These days, it feels that I’m not just hitting a wall when it comes to finding a job. It feels like I am sprinting into the wall and body slamming it, over and over again. Each week I peel myself off the floor and get back up, ready to sprint. All this sprinting and slamming is getting pretty exhausting. (Almost as exhausting as all these metaphors.)
I keep daydreaming about when I can finally make that victorious phone call to my dad—“I got the job!”—but these days, I’m so disillusioned, I don’t even know what that job would be. I feel like I’m applying for anything and everything I find posted that has the word ‘writing’ or ‘editing’ in the description. Then, I wait. Then, I follow up with phone calls and e-mails.
If I’m lucky, I get a response.
The more time that passes, the more terrified I become that I’m going to be waiting tables until I’m 40.
Nothing hurts the very essence of my being more than that thought.
So what do I do after I body slam the job search wall yet again? I blog. I watch “Sex and the City” episodes. (Yes, “Sex and the City” episodes. I love it. Get off my back.)

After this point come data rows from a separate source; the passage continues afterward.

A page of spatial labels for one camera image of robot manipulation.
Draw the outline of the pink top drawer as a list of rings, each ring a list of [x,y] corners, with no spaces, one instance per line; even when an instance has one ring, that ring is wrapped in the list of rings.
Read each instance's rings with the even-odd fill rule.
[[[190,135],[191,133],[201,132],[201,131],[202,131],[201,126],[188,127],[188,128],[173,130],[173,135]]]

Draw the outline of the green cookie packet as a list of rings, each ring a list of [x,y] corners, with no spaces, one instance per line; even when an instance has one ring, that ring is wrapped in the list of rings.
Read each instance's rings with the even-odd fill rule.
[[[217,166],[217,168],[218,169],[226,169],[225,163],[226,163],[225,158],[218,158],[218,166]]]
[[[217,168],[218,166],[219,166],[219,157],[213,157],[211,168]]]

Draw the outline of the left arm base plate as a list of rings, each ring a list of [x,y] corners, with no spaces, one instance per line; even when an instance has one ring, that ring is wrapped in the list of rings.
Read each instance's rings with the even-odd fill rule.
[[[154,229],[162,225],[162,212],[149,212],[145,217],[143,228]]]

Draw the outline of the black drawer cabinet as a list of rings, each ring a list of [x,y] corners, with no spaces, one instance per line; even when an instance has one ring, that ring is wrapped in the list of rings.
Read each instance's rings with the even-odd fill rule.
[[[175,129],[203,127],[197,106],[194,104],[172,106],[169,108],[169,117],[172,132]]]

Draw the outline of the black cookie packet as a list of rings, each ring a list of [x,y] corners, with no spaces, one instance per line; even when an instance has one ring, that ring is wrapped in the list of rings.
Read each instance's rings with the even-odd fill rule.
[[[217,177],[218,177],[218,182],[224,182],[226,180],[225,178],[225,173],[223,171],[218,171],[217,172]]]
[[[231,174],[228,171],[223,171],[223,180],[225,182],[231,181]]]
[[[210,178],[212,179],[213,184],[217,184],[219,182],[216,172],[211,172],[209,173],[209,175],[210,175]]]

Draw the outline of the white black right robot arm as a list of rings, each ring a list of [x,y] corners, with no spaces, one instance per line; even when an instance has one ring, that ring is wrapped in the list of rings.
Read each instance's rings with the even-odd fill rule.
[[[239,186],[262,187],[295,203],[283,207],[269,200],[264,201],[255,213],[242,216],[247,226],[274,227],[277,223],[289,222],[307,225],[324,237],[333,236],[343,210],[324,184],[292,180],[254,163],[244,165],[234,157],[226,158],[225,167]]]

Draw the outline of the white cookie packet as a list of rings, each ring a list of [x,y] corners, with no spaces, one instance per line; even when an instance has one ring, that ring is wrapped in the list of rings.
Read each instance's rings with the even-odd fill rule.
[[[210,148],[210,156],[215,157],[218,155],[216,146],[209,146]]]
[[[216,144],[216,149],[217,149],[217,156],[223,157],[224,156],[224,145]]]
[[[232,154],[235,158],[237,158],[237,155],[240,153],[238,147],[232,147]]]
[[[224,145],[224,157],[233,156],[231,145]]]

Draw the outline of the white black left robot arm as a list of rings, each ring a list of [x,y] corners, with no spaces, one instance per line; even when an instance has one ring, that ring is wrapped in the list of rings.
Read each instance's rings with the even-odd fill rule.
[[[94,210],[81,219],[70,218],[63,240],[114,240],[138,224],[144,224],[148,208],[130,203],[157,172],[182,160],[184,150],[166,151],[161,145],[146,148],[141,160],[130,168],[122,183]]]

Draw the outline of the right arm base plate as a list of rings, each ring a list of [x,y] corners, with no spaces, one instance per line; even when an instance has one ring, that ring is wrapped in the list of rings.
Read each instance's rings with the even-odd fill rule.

Or, like yesterday afternoon, I force myself to walk away from my computer that holds all the jobs I’m not getting, and I go sit outside at Starbucks, drinking a $4 chai latte that I have no business drinking, and I read Anna Karenina. Why is it I feel like a more valuable person when people see me sitting and reading a book than I do when people see me serving food at my job? I need to get over myself. Nobody gives a shit. But the truth is, I sat there and hoped that people thought I was a grad student. Because for some reason, that makes me feel better than when I’m at the convenience store and a guy recognizes me and says, “You’re that Logan girl!” That happened Sunday.